With the advent of novel and more pervasive electronic applications, like point-of-care ones, developing an electronic paradigm that can avoid conventional signal reconstruction appears crucial. Neuromorphic computing gives the opportunity to directly process and store information without the need for complex acquisition, storage units, and other peripherals. In view of a more sustainable approach to disposable electronic applications, combining the concept of neuromorphic computing with transient, biocompatible, and even metabolizable technologies could be a viable path for next-generation green devices. In particular, edible devices could be a game-changing technology in food and health-related sectors, where information on the quality of food and a patient's health can be easily obtained by a digestible, safe, low-cost electronic platform.
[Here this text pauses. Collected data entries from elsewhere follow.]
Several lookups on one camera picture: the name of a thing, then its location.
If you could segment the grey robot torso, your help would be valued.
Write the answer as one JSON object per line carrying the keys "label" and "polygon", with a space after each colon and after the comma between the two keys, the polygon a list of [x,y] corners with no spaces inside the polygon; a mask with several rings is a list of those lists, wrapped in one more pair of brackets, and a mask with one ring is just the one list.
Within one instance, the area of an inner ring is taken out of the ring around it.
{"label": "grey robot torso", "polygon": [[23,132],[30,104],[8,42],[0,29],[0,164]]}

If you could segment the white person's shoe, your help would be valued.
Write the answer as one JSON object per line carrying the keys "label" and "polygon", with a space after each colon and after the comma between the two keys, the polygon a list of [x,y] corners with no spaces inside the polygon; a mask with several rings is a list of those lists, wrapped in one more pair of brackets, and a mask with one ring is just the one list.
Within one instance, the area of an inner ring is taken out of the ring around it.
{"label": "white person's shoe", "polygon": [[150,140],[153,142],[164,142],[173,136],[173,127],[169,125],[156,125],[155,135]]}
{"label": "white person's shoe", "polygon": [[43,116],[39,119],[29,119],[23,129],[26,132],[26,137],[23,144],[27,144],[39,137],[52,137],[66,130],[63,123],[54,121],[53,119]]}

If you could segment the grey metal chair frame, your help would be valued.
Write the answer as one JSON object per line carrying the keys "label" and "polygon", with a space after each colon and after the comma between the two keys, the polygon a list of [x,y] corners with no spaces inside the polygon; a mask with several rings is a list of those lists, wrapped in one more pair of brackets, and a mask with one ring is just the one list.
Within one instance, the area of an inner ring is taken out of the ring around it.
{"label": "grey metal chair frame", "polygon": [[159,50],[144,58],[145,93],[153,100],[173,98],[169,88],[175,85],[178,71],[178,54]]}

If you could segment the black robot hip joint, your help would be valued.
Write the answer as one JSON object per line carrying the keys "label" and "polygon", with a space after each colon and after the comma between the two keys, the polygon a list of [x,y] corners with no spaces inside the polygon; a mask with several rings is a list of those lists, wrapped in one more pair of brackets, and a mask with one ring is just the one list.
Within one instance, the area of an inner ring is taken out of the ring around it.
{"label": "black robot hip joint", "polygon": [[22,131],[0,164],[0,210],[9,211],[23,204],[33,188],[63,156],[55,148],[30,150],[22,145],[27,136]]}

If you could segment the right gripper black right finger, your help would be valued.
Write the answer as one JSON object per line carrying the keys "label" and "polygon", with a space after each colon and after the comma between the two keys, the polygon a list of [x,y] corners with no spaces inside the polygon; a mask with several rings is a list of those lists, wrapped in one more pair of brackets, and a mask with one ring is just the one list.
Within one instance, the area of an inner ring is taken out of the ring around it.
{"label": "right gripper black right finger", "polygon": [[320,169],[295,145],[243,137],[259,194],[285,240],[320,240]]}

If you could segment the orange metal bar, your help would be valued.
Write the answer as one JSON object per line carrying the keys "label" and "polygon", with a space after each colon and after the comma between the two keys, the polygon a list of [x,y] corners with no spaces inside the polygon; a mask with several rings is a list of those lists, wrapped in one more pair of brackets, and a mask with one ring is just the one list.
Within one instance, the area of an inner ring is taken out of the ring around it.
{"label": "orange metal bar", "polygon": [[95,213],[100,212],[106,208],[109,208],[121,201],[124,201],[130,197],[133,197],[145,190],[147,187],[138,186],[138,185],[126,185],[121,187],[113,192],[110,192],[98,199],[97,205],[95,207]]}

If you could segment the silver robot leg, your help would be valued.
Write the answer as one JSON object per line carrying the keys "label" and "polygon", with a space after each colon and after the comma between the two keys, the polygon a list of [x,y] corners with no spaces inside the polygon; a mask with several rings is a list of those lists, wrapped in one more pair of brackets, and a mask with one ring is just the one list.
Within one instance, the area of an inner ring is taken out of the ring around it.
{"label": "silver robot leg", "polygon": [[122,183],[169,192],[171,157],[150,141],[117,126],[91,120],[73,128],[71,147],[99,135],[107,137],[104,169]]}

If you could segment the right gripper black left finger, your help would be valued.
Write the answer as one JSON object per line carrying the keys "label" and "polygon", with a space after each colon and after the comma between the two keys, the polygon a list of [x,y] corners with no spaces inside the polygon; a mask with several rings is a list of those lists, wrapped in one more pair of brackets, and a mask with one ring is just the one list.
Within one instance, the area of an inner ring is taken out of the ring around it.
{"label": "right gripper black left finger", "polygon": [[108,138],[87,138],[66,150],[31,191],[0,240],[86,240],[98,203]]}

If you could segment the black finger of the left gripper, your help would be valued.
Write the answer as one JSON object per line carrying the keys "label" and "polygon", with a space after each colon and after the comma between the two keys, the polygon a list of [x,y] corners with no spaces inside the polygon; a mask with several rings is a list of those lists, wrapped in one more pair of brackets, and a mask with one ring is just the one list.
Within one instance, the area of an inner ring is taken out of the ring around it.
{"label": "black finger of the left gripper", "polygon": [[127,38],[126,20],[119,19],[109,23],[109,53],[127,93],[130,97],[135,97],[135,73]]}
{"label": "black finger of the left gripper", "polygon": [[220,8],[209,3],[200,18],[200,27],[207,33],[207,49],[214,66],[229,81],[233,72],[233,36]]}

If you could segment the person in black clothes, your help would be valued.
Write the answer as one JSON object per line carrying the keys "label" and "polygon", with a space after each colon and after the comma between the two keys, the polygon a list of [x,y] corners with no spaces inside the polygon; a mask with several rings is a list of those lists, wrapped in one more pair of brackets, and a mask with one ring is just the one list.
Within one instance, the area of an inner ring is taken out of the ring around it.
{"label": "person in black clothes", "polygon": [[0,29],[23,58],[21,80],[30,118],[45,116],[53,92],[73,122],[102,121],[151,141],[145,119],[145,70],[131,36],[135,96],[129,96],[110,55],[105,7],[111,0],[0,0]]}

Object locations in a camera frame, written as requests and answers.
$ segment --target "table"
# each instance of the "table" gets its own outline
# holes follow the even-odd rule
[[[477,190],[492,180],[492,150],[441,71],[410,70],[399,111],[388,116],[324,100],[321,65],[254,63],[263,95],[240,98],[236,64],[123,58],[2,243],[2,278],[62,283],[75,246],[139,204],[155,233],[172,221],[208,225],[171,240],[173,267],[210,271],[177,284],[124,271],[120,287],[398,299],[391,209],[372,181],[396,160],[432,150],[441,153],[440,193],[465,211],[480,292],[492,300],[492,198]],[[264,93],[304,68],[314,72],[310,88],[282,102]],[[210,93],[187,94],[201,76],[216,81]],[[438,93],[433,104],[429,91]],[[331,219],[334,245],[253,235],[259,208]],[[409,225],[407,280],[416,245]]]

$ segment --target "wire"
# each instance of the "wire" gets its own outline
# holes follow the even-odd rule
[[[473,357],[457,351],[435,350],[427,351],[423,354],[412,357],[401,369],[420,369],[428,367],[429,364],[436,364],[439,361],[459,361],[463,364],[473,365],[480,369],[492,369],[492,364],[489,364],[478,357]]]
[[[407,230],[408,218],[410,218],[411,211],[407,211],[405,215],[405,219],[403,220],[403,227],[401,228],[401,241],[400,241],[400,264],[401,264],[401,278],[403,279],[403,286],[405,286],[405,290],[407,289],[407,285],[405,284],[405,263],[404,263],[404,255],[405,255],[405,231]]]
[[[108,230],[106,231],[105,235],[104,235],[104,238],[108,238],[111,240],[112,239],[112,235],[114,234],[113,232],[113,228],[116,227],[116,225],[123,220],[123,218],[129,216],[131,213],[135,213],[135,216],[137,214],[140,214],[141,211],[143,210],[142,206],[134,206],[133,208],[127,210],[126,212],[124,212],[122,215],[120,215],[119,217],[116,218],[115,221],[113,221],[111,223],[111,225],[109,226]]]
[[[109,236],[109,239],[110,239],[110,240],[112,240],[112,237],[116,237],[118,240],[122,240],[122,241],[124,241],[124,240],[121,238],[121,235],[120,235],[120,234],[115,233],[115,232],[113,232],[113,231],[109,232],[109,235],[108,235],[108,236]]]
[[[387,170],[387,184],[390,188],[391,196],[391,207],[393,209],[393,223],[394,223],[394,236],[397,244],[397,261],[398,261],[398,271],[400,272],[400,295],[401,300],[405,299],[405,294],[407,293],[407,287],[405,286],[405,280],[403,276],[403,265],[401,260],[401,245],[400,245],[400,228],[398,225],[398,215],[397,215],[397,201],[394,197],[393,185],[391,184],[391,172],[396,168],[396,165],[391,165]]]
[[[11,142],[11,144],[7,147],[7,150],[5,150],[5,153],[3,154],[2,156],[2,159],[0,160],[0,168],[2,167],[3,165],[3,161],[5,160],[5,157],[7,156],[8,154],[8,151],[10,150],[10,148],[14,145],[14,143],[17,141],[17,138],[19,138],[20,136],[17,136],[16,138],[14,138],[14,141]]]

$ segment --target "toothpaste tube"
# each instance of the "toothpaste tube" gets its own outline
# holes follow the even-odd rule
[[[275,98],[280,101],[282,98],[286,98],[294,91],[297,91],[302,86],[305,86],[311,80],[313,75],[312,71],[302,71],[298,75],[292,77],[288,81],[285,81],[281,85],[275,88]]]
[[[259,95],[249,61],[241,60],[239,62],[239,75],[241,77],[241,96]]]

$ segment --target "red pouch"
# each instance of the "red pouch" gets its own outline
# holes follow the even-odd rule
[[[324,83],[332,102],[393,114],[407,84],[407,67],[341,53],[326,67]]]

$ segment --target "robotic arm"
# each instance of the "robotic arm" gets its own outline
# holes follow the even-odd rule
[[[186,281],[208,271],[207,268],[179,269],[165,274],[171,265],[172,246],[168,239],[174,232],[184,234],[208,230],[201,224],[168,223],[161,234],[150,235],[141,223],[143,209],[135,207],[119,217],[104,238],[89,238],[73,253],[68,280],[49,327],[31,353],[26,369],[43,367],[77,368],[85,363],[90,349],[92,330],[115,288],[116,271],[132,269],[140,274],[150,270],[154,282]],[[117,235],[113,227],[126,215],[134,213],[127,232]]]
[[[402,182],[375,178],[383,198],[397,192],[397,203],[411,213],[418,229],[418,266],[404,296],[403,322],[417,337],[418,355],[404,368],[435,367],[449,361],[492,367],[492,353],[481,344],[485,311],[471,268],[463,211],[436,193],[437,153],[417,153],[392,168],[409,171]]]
This work presents a neuromorphic system for spatiotemporal pattern recognition with short-term synapses and neurons based on fully edible EGOFET made of copper phthalocyanine (CuPc). The devices are fabricated starting from ethyl cellulose substrate and interdigitated source and drain contacts of gold nanoparticles, where CuPc is evaporated as to serve as the edible semiconductor. Chitosan is drop-cast on top of the semiconductor and silver is printed to finalize the electrolyte-gate structure. The slow ion movement inside the chitosan, which is responsible for the double layer that enables the channel modulation of the CuPc, opens a hysteretic window visible in the transfer curve of the devices. Short-term plasticity with controllable and repeatable potentiation is enabled by carefully tuning the amplitude and pulse duration of the gate stimulation. The devices exhibit spontaneous depression with a relaxation time in the order of a second, compatible with the time constants of the mechanisms that take place inside the brain. We exploit this synaptic behavior to implement a reservoir computing architecture for number recognition, where the pixels are encoded in spatiotemporal pulses, with accuracy higher than 90%. We then combine the edible synapse with an electronic neuron that oscillates when a suitable potentiation level is reached at the synapse, thus acting as an activation function. The resulting neuromorphic circuit displays high operational and ambient stability, on par with more mature technologies. These results support CuPc-based edible EGOFETs as suitable elements to implement neuromorphic building blocks and pave the way for more sustainable and compact point-of-care devices.